- _Exercise objective_
Whenever a line of the data below holds the string "small", copy that line.

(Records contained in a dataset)

=======

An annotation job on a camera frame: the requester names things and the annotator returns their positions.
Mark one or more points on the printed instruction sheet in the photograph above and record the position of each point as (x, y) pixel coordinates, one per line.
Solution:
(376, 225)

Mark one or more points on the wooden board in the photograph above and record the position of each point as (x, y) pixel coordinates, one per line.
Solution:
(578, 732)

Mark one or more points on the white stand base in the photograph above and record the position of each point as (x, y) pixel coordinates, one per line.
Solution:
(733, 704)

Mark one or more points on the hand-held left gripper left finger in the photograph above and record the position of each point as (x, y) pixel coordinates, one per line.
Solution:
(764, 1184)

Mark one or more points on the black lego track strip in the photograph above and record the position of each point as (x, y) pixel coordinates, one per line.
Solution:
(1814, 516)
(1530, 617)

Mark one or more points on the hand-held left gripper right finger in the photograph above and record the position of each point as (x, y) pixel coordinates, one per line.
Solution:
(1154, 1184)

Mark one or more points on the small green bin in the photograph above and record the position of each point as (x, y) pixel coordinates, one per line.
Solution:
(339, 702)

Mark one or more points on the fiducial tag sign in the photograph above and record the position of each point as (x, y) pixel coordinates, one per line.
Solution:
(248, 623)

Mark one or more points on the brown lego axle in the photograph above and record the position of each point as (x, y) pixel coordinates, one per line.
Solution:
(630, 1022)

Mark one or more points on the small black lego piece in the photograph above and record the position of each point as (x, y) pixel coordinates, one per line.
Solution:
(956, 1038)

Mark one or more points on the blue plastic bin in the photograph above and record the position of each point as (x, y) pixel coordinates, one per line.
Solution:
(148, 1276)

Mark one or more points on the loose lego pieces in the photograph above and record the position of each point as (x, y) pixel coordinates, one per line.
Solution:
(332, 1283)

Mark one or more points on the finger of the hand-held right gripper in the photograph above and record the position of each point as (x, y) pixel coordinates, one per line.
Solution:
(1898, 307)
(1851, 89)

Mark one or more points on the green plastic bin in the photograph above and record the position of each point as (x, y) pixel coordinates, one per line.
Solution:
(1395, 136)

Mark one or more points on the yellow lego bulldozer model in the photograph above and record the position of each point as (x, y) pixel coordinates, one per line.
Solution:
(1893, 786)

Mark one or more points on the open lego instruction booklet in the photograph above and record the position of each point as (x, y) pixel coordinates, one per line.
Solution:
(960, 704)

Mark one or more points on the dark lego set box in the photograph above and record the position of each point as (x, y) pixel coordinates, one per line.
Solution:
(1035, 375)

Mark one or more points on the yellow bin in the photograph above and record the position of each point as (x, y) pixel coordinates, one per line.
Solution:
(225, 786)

=======

- _Exercise answer_
Mark one or more points on the small green bin in the photograph above and record the position of each point as (x, y) pixel coordinates, one per line.
Mark one or more points on the small black lego piece in the photograph above and record the position of each point as (x, y) pixel coordinates, one per line.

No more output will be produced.